Mary Ann sourit tristement :

— Eh bien, tu n’es pas le seul ! dit-elle.

 

Ils se promenèrent longuement sur la plage en regardant le ciel prendre lentement la couleur d’une nectarine mûre. Mary Ann continuait gentiment à lui poser des questions, convaincue qu’il se fermerait définitivement si elle cessait de parler.

— Au fait, tu ne m’as pas encore dit pourquoi tu étais à San Francisco.

— Oh, j’étais journaliste. Pour l’A.P.

— Les magasins A.P. ont des journalistes ?

Il lui toucha le bout du nez :

— Je parle de l’Associated Press.

— Je disais ça juste pour plaisanter, dit-elle, rougissante.

— Évidemment.

— Bon, mais qu’est-ce que tu faisais avant ? Avant l’A.P. ?

— Je ne faisais rien. J’ai quitté l’entreprise de mon père et j’ai passé un entretien au siège social de l’A.P. à New York. Ils m’ont collé dans un aquarium avec tout un tas d’informations éparses sur le mariage de Lucille Ball en… je ne sais plus trop combien. Je leur ai rédigé un article à la manière A.P. et… Et ils m’ont posté au bureau de San Francisco.

— Et tu ne te souviens de rien de ce qui a suivi ?

— Oh, si ! gloussa-t-il. Cette époque-là est affreusement claire. Je m’emmerdais, je croulais sous le boulot, on était continuellement charrette. J’ai donné ma démission cinq semaines plus tard. Et là, c’est le trou noir.

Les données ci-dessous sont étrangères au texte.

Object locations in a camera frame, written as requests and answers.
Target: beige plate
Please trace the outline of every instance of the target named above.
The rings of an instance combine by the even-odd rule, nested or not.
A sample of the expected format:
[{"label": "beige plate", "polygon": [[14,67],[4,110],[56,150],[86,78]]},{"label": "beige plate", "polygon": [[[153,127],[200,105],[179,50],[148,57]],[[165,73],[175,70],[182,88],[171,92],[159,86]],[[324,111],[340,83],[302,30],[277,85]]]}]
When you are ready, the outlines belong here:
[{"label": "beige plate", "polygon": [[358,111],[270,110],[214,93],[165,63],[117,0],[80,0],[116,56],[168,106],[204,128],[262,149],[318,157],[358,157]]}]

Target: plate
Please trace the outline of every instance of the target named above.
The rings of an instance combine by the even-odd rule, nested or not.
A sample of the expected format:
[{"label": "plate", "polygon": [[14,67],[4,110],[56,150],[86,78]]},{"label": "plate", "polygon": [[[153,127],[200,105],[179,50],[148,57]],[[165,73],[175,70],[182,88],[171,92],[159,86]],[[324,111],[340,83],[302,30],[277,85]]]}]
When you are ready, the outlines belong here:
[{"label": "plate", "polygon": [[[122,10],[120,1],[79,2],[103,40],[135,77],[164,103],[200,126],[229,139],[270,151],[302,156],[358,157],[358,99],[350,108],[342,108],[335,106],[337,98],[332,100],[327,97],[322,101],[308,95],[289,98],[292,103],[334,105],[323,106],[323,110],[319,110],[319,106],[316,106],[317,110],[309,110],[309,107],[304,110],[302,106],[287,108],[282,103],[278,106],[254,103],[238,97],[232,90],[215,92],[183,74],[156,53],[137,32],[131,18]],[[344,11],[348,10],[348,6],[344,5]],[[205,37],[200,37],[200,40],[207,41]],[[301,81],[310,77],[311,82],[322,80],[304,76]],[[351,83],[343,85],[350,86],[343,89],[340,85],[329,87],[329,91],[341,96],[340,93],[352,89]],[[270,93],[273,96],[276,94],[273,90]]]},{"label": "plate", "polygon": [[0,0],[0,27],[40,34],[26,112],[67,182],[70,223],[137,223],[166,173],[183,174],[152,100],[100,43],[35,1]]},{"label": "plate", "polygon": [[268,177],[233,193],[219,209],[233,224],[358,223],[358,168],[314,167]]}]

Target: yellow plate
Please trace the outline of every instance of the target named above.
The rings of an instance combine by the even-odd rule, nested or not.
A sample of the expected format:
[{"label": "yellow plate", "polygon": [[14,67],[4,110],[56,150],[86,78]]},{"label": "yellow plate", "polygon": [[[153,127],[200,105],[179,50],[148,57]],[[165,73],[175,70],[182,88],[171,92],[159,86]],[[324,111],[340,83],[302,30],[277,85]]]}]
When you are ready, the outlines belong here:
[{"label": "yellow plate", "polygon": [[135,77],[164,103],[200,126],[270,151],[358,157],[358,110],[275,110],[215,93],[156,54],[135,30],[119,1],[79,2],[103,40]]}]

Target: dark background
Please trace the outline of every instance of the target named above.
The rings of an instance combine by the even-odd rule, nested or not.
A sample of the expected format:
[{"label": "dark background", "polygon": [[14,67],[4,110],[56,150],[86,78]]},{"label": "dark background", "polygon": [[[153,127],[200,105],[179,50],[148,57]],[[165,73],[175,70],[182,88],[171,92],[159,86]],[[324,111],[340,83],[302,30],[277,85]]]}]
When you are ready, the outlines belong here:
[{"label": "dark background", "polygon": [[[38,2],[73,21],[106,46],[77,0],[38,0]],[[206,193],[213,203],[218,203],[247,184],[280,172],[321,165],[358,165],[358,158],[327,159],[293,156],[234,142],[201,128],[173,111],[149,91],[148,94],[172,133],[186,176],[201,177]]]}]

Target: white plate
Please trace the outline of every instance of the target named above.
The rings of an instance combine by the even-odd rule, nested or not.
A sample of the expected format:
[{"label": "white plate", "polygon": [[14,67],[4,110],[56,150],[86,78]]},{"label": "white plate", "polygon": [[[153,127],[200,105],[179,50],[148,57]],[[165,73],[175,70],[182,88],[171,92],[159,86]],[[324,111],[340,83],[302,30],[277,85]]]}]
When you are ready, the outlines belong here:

— Mais tes parents ? Tu n’as quand même pas disparu pendant trois ans ! Tu as dû leur écrire, je ne sais pas, moi…

— Pas suffisamment pour qu’ils sachent vraiment ce qui se passait. Juste le genre : « Ça va, ne vous inquiétez pas pour moi. » J’ai habité sur Nob Hill pendant un certain temps, ça je le sais. J’ai fait de petits boulots, dans un bureau. Il m’est arrivé aussi d’aller à la messe à la Grace Cathedral.

— Au moins, tu te souviens de ça.

— Non, dit-il, c’est parce que je leur en avais parlé dans mes lettres. Moi, je ne me rappelle rien du tout.

— Tu veux dire qu’il ne reste aucune trace ?… Aucune preuve de l’endroit où tu étais et de ce que tu as fait pendant…

— Attends ! (Il s’arrêta brusquement et fouilla dans ses poches.) Tends la main, lui demanda-t-il.

Un peu réticente, elle obéit. Il posa un petit objet métallique dans le creux de sa main.

— Une clé ? fit-elle. Qu’est-ce que ça signifie ?

— C’est à toi de me le dire. C’est tout ce qui me reste.

— Quoi ?

— Elle était dans ma poche, ma poche de chemise, quand on m’a trouvé dans le parc.

Elle examina la clé de plus près.

— Elle est… plus petite qu’une clé d’appartement ou de voiture. Je crois que ça pourrait…

Mais elle haussa les épaules et renonça.

Il haussa à son tour les épaules et lui sourit. Il avait repris son air de colley. Gentil, blond doré et vulnérable comme elle n’avait jamais osé y songer dans ses rêves les plus fous. Elle comprit immédiatement pourquoi elle avait eu le coup de foudre. Il était une page blanche, un terrain vierge…

Et elle allait pouvoir lui montrer le chemin.